We consulted artist professionals and researched the best oil paint brands, looking for consistency, texture, and pigmentation. The Michael Harding Oil Paints impressed us the most, due to its high quality paints, buttery texture, and smooth consistency among all paint colors.

Here are the best oil paint brands.

Our Top Picks

Michael Harding Oil Paints at Amazon

Its high-quality paint, which is made by hand, creates rich and vibrant colors that spread and mix well.

Sennelier Oil Paints at Amazon

Used by famous artists such as Picasso, Cézanne, and Pissarro, this brand is a good value option with a buttery texture.

Blick Studio Oils at Dick Blick

The paints in this brand have a bright pigmentation, come in 50 colors, and are great for beginners or students.

Blockx Artist Oil Colors at Dick Blick

These paints are highly pigmented with vivid and delightful colors that you can depend on each time you open a new tube.

Gamblin 1980 Oil Color at Amazon

At an affordable price, these student-grade oil paints come in 40 colors; mix well; and have a smooth, soft texture.

Winsor & Newton Winton Oil Colour at Dick Blick

With good consistency and a reasonable price, these paints are ideal for students looking to save on supplies.

Old Holland Classic Oil Colors at Jerry's Artarama

Created in the 1600s, this brand offers a luxurious experience with many high-quality paint color options.

M. Graham & Co. Oil Color at Dick Blick

Their paints are created without solvents, extenders, fillers, or adulterants and do not have a noxious smell.
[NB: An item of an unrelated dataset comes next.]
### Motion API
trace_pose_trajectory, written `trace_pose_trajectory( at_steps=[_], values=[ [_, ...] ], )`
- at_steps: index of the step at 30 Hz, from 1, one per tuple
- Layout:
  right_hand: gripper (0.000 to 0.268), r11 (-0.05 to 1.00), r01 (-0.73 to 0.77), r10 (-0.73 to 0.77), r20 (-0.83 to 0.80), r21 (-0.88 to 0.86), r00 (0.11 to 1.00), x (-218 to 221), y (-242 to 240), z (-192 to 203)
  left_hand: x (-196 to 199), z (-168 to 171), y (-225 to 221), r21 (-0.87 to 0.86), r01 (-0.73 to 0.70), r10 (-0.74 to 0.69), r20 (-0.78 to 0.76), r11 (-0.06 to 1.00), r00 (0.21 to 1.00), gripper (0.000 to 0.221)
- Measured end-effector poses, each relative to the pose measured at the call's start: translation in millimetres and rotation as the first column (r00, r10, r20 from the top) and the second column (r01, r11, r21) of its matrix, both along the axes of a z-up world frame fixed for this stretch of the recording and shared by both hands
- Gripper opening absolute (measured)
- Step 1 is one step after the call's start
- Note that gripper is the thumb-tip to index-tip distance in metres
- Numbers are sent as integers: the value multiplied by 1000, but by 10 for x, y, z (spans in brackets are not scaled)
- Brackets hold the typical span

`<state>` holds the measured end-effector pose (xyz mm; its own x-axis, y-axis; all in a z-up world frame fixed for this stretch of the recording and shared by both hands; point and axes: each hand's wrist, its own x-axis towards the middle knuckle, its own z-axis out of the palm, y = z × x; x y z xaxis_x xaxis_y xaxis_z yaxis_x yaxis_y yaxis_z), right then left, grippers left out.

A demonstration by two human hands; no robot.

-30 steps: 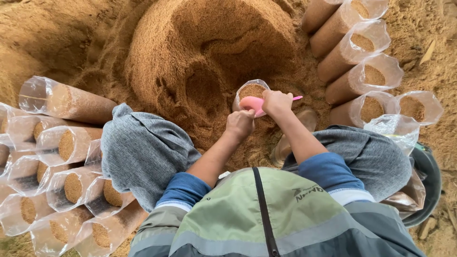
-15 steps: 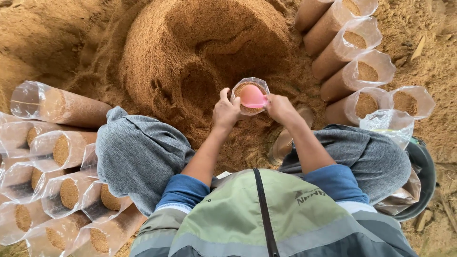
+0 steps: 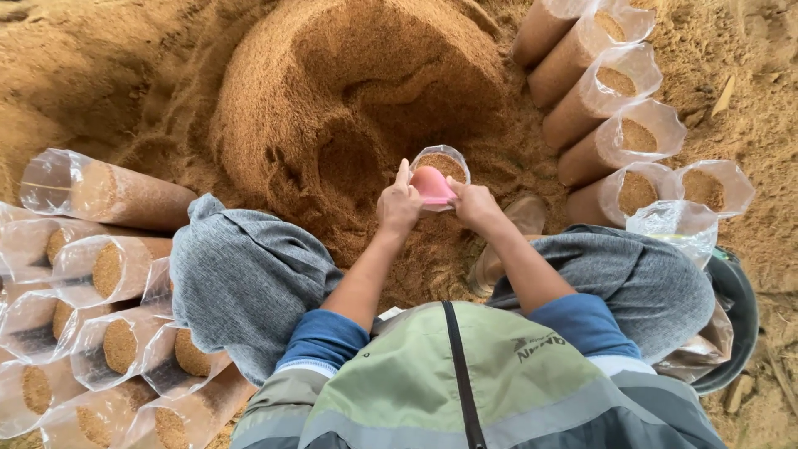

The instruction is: Filling plastic bags with a brown granular substrate using a small hand scoop.

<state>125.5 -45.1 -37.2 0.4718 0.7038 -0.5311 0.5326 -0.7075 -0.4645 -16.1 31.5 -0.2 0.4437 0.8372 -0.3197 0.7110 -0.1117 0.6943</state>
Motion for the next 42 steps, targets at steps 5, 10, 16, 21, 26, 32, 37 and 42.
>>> trace_pose_trajectory(
  at_steps=[5,10,16,21,26,32,37,42],
  values=[
    [47,999,40,-40,-20,-12,999,59,0,-327,14,-252,28,32,21,-19,-37,999,999,58],
    [48,999,46,-46,21,26,999,149,16,-268,23,-363,65,15,49,-48,-70,999,996,61],
    [47,996,92,-92,20,-1,996,250,10,-449,4,-300,82,33,64,-59,-131,997,990,61],
    [45,994,94,-90,56,-60,994,367,-100,-728,-7,-241,62,13,65,-63,-138,998,988,62],
    [44,995,91,-90,38,-46,995,252,-107,-351,-15,-96,30,-13,64,-65,-151,998,986,63],
    [41,994,61,-58,-35,94,998,221,-176,406,-15,-51,76,-15,27,-28,-99,1000,995,61],
    [51,930,191,-180,-63,315,982,432,-84,221,-28,-164,86,25,0,0,-18,1000,1000,60],
    [75,909,313,-306,-68,276,949,312,55,102,32,-358,125,-13,-40,40,-27,999,999,64]
  ],
)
Michael Harding Oil Paints

Michael Harding Oil Paints
 Courtesy of Amazon
What We Like
  • Consistent among colors

  • Pigmented

  • Buttery

What We Don't Like
  • Expensive

If you are in the market for rich, beautiful pigmentation, you’ll adore this brand developed by a London-based artist. Rich pigmentation puts Michael Harding on the pricier side. The paint is of high quality, and its deep pigmentation means you don't need to use as much paint to get beautiful results. 

The paints are made by hand, resulting in vibrant colors. You’ll find that this paint has a buttery consistency—it spreads and mixes well and won’t crack with time.

Sennelier Oil Paints

Sennelier Oil Paints
 Courtesy of Amazon
What We Like
  • Pigmented

  • Historical context

  • Good value

What We Don't Like
  • Safflower oil can cause paint separation

There’s a special thrill in painting with the same type of paint used by the masters. Sennelier is not the oldest brand on the list (the Old Holland paints have been used since the Renaissance), but Sennelier is a storied, remarkable brand. Artists Pablo Picasso, Paul Cézanne, and Camille Pissarro used Sennelier paints. 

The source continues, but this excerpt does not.